REQUIREMENT:
Please take the records that follow and repeat exactly the lines starting with the line with "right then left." and going on through the line with "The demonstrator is".

Stored entries:
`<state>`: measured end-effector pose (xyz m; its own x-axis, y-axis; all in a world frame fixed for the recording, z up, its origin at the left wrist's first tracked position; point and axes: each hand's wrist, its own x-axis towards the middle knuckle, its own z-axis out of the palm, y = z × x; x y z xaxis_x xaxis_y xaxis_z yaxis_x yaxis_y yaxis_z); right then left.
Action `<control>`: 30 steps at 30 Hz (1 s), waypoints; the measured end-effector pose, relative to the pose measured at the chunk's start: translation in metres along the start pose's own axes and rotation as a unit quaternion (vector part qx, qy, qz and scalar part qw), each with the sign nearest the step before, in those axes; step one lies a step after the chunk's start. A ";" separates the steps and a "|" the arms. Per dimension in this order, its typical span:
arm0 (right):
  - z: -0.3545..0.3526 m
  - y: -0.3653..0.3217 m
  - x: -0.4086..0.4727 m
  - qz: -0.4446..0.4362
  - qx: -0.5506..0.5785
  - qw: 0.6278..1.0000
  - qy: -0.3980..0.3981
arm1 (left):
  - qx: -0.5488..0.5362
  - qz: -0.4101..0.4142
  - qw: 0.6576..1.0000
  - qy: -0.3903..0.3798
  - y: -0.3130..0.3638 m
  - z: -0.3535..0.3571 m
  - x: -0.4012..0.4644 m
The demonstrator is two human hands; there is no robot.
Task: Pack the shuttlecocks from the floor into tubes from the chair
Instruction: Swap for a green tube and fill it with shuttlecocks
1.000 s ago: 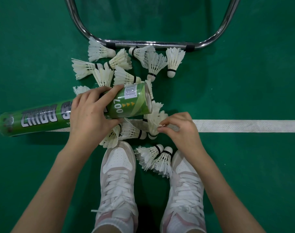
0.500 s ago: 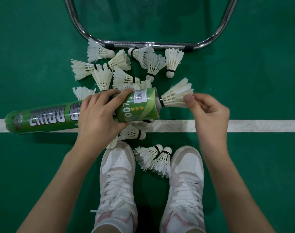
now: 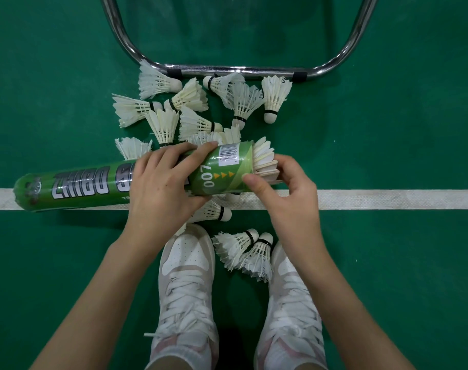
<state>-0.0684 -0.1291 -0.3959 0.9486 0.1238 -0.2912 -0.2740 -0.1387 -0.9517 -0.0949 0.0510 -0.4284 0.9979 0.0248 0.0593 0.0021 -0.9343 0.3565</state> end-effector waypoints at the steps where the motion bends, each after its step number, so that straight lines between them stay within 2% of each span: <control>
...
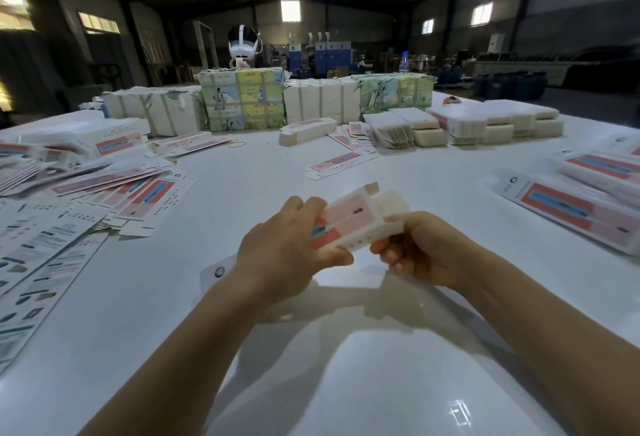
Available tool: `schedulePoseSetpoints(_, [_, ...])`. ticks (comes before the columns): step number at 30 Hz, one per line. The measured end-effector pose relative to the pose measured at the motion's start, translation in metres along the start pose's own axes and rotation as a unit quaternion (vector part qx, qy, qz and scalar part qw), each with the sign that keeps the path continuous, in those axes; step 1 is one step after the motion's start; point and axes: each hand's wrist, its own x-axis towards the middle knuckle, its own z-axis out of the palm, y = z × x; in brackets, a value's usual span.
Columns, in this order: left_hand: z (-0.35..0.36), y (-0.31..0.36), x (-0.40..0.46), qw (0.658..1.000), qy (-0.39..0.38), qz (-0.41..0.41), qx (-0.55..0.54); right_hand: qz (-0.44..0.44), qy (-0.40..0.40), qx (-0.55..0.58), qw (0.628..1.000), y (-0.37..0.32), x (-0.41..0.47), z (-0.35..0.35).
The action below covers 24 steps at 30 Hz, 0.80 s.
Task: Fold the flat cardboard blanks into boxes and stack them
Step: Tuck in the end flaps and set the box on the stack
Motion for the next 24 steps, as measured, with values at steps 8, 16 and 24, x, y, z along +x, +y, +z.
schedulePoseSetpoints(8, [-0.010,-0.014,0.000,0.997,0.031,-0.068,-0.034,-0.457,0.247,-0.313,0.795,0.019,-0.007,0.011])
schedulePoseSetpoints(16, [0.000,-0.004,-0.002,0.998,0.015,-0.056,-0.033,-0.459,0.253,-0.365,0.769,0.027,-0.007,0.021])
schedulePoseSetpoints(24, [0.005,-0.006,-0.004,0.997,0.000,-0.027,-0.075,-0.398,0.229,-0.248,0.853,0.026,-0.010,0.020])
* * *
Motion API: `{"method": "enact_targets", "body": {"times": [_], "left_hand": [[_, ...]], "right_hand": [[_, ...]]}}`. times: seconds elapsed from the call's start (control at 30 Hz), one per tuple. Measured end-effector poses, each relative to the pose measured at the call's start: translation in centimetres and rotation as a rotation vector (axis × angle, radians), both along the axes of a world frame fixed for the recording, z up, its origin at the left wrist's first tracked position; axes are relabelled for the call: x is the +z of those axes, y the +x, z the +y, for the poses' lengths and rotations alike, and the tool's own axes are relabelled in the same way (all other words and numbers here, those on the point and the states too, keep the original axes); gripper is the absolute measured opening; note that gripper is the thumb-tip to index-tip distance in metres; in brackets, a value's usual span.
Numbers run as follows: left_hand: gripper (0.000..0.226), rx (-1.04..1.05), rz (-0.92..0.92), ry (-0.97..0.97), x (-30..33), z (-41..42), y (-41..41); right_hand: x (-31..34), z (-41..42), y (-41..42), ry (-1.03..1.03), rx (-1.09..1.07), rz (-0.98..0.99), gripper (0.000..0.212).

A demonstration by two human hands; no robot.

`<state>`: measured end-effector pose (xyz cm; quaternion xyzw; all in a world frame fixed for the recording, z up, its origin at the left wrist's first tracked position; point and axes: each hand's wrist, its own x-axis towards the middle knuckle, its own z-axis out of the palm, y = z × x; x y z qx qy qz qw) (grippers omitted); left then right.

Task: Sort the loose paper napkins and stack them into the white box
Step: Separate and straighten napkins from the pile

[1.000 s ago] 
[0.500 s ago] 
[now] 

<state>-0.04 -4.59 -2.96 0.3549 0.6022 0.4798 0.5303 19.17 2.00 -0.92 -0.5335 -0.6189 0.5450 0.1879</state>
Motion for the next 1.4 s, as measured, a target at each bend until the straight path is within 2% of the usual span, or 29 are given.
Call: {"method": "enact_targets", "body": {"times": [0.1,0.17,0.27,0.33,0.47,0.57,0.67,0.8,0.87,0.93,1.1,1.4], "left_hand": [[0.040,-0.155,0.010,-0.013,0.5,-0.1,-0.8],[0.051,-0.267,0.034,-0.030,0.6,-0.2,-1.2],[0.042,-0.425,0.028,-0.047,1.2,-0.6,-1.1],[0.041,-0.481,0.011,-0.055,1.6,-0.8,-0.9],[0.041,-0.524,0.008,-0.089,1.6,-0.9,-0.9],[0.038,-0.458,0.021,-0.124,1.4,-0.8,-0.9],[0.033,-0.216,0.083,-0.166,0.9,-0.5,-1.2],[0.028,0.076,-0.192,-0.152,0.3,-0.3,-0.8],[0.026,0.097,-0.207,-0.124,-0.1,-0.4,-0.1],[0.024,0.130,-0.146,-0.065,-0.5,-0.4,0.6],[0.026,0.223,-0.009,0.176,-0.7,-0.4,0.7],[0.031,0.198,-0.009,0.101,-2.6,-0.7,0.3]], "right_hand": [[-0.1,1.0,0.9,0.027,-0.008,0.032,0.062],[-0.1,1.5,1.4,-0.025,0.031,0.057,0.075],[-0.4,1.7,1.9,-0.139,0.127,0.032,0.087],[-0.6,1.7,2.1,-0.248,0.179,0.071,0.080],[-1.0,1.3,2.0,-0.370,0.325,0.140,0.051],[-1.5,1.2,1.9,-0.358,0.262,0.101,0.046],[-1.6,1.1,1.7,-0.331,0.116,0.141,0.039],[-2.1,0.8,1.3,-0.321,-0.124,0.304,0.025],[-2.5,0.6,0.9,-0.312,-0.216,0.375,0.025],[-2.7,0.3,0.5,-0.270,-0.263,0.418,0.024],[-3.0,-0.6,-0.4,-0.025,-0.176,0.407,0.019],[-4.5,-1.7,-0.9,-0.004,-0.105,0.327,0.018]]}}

SOLUTION FOR THIS TASK:
`<state>`: measured end-effector pose (xyz m; its own x-axis, y-axis; all in a world frame fixed for the recording, z up, its origin at the left wrist's first tracked position; point and axes: each hand's wrist, its own x-axis towards the middle knuckle, its own z-axis out of the palm, y = z × x; x y z xaxis_x xaxis_y xaxis_z yaxis_x yaxis_y yaxis_z); right then left.
Action `<control>`: 30 steps at 30 Hz (1 s), waypoints; the measured end-effector pose, relative to the pose measured at the chunk's start: translation in metres along the start pose's own axes and rotation as a unit quaternion (vector part qx, qy, qz and scalar part qw), each with the sign nearest the step before, in those axes; step one lies a step after the chunk's start. A ";" separates the steps and a "|" the arms. Per dimension in this order, its typical span:
arm0 (right):
  - z: -0.3545..0.3526 m
  - y: -0.3653..0.3217 m
  - x: -0.4086..0.4727 m
  - qz: -0.4446..0.4362
  - qx: -0.5506..0.5785
  - qw: 0.6278..1.0000
  - qy: -0.3980..0.3981
arm1 (left):
  - qx: -0.5488..0.5362
  - qz: -0.4101..0.4142
  - qw: 0.6576..1.0000
  - qy: -0.3903..0.3798
  - y: -0.3130..0.3638 m
  - z: -0.3535..0.3571 m
  - x: -0.4012..0.4644 m
The demonstrator is two human hands; there is no robot.

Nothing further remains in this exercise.